### Data ###
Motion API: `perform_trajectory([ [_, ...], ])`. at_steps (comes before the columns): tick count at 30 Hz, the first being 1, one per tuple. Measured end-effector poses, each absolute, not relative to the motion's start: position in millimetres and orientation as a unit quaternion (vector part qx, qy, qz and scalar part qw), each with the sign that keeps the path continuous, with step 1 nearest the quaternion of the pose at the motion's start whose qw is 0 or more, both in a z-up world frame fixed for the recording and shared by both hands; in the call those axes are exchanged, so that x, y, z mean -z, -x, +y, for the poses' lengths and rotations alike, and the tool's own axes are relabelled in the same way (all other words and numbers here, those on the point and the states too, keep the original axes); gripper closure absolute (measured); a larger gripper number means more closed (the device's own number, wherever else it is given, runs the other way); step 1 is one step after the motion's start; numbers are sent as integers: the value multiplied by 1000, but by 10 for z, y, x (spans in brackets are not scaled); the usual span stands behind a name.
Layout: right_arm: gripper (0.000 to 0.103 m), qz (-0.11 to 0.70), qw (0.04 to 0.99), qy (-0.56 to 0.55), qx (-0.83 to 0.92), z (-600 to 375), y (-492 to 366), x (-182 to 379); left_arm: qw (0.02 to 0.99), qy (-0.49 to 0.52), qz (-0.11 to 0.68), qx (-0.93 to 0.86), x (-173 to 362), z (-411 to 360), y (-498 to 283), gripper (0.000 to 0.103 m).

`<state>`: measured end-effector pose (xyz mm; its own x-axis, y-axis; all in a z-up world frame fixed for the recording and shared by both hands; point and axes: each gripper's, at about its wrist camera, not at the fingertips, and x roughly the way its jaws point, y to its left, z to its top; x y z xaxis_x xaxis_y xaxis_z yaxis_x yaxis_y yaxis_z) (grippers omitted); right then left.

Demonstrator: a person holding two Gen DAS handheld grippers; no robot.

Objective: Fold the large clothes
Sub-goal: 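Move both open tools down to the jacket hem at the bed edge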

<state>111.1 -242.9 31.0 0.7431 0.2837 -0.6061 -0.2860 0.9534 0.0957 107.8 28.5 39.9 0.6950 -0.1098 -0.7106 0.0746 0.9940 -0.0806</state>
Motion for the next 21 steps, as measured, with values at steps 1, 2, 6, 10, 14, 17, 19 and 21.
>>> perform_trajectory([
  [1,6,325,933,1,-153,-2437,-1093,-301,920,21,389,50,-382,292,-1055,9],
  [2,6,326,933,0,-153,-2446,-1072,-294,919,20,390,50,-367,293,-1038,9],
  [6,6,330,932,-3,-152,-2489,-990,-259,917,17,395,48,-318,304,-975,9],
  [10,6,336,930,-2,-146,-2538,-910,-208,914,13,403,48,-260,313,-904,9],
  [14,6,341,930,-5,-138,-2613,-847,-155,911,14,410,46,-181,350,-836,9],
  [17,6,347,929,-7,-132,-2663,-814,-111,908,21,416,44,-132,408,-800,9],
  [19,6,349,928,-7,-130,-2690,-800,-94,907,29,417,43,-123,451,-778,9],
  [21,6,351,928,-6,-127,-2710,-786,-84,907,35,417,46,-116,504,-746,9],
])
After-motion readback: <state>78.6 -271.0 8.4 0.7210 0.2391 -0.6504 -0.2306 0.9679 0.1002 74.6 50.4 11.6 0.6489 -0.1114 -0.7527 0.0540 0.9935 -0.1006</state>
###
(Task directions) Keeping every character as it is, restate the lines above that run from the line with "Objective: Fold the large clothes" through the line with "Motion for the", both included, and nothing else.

(Exercise result)
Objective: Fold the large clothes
Sub-goal: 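Move both open tools down to the jacket hem at the bed edge
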
<state>111.1 -242.9 31.0 0.7431 0.2837 -0.6061 -0.2860 0.9534 0.0957 107.8 28.5 39.9 0.6950 -0.1098 -0.7106 0.0746 0.9940 -0.0806</state>
Motion for the next 21 steps, as measured, with values at steps 1, 2, 6, 10, 14, 17, 19 and 21.

There's nothing more to this exercise.